Art Spiegelman and Francoise Mouly’s Raw championed distinctive American talents like Drew Friedman and Jerry Moriarty, while also introducing readers to pop-culture classics, and highlights of European and Japanese comics.

Americans Mark Beyer and Ben Katchor were by this time familiar. Beyer renders emotionally powerful stories in a naive, but fully realised, style. Here a couple find an inscribed ring and get drawn step by step into a strange situation. Katchor explores New York esoterica, this time disappearing jobs and businesses. Facing pages contain parallel stories, linked by a scene overlapping the pages, of the drinks outlet on ‘The Corner Location’. “They talk you dry” reflects the folding table salesman, as he heads there after his work.

Katchor’s conceptual device may have been inspired by the previous volume’s highlight – ‘Here’ by Richard McGuire. McGuire similarly plays with the form here in ‘The Thinkers’. There’s a single drawing of people on a city street, over which sequences of tiny panels follow their individual thoughts. Again, a brilliant idea, flawlessly realised.

Lynda Barry’s Raw debut is a brilliantly constructed tale of tweenagers ‘Sneaking Out.’ It doesn’t live up to their expectations, and they find out that’s also been the case for the adults around them. Like her newspaper strips collected in The! Greatest! Of! Marlys!, it’s seen from the perspective of the children, and drawn in a deliberately child-like style.

‘Oba’s Electroplate Factory’ captures the hardships of post World War II Japan. Stylistically, it’s recognisably Japanese, but avoids the typical exaggerations of manga. The story though is universal, and for the boy (based on creator Yoshiharu Tsuge himself) the factory still provides a necessary place and a role.

The 1949 episode of ‘Babe, Darling of the Hills’ by Gordon ‘Boody’ Rodgers is a rediscovered relic. It’s an absurd story of centaurs kidnapping beautiful girls to use them as humans use horses. It’s smarter than you expect, and gently raises questions about our treatment of animals. It’s a lighter companion piece to Sue Coe and Andrew Tyler’s brutally depicted mechanised slaughter in ‘This Little Piggy Went to Market’.

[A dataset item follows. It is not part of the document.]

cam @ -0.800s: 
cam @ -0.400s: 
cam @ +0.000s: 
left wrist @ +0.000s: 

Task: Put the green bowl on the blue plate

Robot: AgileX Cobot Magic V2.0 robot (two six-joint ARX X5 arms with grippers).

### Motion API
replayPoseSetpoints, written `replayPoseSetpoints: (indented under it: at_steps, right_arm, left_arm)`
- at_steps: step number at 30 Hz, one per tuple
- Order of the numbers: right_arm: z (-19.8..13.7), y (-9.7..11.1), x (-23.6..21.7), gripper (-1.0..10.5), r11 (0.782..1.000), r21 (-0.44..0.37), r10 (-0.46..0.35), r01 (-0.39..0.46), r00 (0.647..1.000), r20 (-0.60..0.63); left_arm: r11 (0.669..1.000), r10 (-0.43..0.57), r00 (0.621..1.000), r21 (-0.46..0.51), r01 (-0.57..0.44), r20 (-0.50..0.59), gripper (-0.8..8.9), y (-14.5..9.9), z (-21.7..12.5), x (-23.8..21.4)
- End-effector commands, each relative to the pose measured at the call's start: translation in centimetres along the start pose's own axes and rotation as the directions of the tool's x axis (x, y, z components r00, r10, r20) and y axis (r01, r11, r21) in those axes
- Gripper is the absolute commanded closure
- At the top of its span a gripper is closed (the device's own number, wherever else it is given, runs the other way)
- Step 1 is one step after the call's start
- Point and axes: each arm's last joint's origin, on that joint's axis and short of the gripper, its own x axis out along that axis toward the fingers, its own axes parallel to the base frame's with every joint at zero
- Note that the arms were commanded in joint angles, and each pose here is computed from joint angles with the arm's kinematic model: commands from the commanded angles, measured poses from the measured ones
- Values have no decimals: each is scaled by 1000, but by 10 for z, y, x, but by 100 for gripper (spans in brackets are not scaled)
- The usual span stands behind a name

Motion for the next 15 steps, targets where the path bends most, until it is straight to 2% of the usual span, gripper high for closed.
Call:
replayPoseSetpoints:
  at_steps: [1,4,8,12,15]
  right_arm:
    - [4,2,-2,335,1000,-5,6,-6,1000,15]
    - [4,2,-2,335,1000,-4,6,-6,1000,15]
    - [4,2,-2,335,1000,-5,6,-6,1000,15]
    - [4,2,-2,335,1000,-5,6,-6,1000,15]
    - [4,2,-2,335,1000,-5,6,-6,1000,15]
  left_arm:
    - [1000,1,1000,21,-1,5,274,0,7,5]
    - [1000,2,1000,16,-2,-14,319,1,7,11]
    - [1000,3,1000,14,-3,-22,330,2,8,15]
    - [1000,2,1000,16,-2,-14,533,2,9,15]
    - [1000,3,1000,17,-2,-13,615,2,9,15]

Dutchman Joost Swarte and Catalan Marti brilliantly distill and update earlier artists. Cover artist Swarte filters Hergé on the circular ‘Sweet’, while Marti improves on Dick Tracy creator Chester Gould. His pages gathered here as ‘Reality’ are developing takes on an unfolding news story of a fatal stabbing. It’s a situation less morally clear-cut that it appeared, and an illuminating contrast to the black and white perspective of his anti-hero Cabbie.

‘The Child Slave Rebellion’ highlights outsider artist Henry Darger. His autobiographical accounts of institutionalisation, injustice, mistreatment, and consequent anger and revenge, shed light on his artwork. He subverts Edwardian children’s illustrations – collaging and reworking them into images of not just rebellion, but also torture and hints of premature sexuality. Darger’s work was unknown in his life-time and only discovered posthumously. The editors pose the question here: “janitor or genius?” There’s definitely some of the latter.

The presentation of the Darger work also showcases the brilliant editing, design and production. His panoramic drawings are presented on fold-out pages, and the text made to look hand-written and torn from a notebook. The chapter of Spiegelman’s Maus is printed on grey paper and ‘Babe’ on newsprint – to paraphrase Dolly Parton, it costs extra to make it look that cheap!

Also included are substantial stories by Jacques Tardi, and Kim Deitch, and an early piece by Chris Ware.

25 years on, this remains an exemplary anthology, and most of the contents are otherwise uncollected, making this volume a good second-hand buy.